What the exercise asks: The copy should hold exactly the lines below from the one that contains "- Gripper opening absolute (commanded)" through the one that contains "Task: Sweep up" and nothing else, so no pictures.

[Start of section]

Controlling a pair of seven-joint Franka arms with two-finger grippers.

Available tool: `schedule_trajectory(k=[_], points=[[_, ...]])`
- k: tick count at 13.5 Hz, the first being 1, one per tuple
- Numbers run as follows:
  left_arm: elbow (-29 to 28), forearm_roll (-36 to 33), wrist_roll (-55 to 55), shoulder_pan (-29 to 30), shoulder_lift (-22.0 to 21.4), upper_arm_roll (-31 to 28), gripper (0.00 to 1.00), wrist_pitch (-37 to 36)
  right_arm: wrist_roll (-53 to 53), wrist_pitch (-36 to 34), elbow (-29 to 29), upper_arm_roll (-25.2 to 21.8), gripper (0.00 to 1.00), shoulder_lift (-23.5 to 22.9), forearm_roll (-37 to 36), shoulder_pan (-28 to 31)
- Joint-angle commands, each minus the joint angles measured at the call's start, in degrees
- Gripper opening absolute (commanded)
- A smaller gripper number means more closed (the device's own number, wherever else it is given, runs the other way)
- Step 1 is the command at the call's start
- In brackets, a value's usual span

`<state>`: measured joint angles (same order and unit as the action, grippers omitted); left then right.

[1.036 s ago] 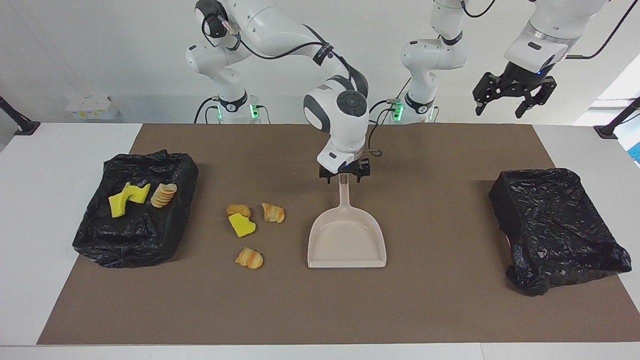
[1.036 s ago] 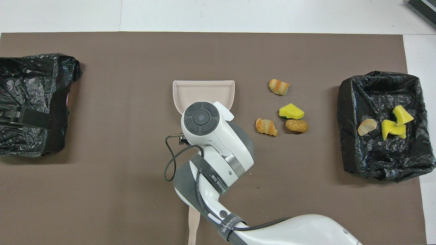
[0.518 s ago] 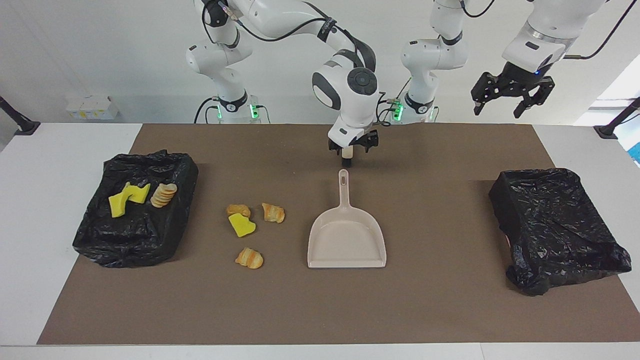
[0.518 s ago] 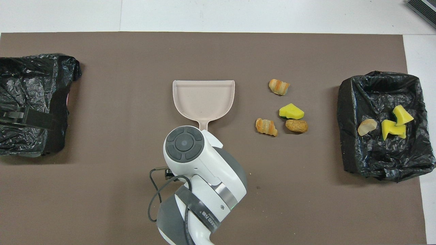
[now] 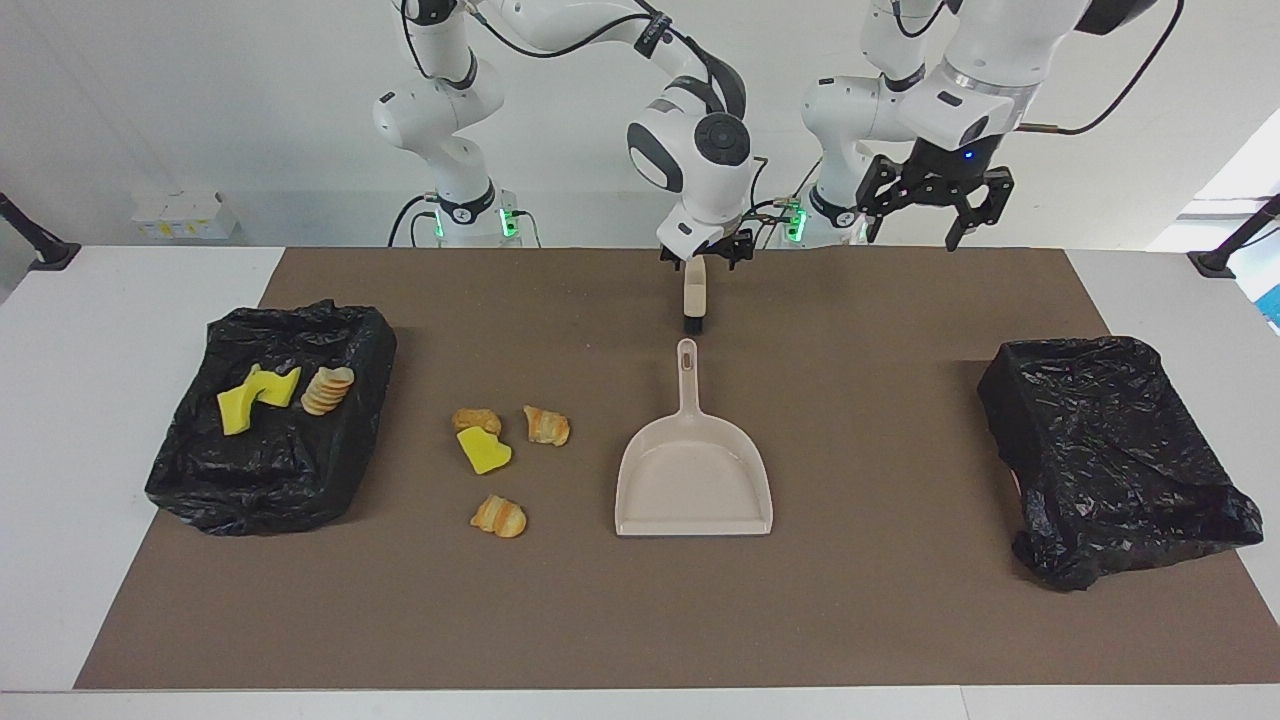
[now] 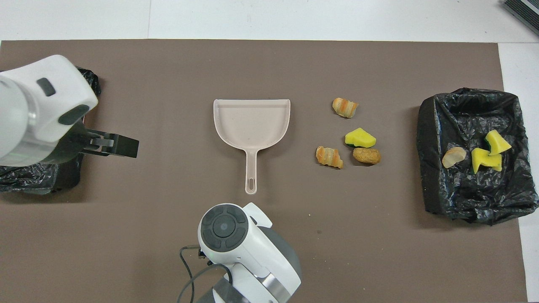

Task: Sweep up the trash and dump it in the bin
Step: 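Release the dustpan with the right gripper and withdraw it, then grasp the dustpan handle with the left gripper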

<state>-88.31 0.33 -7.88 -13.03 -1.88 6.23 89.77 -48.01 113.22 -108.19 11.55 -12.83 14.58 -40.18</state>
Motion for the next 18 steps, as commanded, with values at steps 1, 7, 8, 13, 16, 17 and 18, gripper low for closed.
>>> schedule_trajectory(k=[1, 7, 8, 13, 16, 17, 18], points=[[-5.02, -0.25, -4.15, -4.18, 0.29, -0.69, 1.0, 6.71, -4.46, 7.6, -6.32, 0.22, 1.0, 2.72, 2.73, -3.84], [-9.6, -0.25, -12.4, -10.51, 6.78, -0.69, 1.0, 18.06, -9.11, 10.02, -16.97, 0.31, 0.93, 7.99, 2.91, -7.98], [-9.87, -0.25, -13.73, -11.48, 8.19, -0.69, 1.0, 19.82, -10.69, 9.75, -17.06, 0.31, 0.86, 8.17, 3.0, -8.07], [-11.53, -0.6, -22.87, -16.84, 16.11, -0.78, 1.0, 28.35, -10.01, 11.93, -19.52, 0.49, 0.44, 9.22, 6.95, -9.39], [-14.25, -0.6, -24.02, -17.11, 17.43, -0.78, 1.0, 33.09, -9.74, 11.85, -19.08, 0.49, 0.0, 9.05, 6.95, -9.39], [-15.05, -0.6, -24.02, -17.2, 17.61, -0.78, 1.0, 33.37, -9.91, 11.16, -18.47, 0.4, 0.0, 8.79, 6.95, -9.22], [-15.31, -0.6, -24.02, -17.11, 17.78, -0.78, 1.0, 34.33, -10.18, 10.1, -18.03, 0.31, 0.0, 8.78, 6.86, -9.13]])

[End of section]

Exercise response:
- Gripper opening absolute (commanded)
- A smaller gripper number means more closed (the device's own number, wherever else it is given, runs the other way)
- Step 1 is the command at the call's start
- In brackets, a value's usual span

`<state>`: measured joint angles (same order and unit as the action, grippers omitted); left then right.

[1.036 s ago] 
[1.036 s ago] 
[0.518 s ago] 
[0.518 s ago] 
[now] 
[now] 

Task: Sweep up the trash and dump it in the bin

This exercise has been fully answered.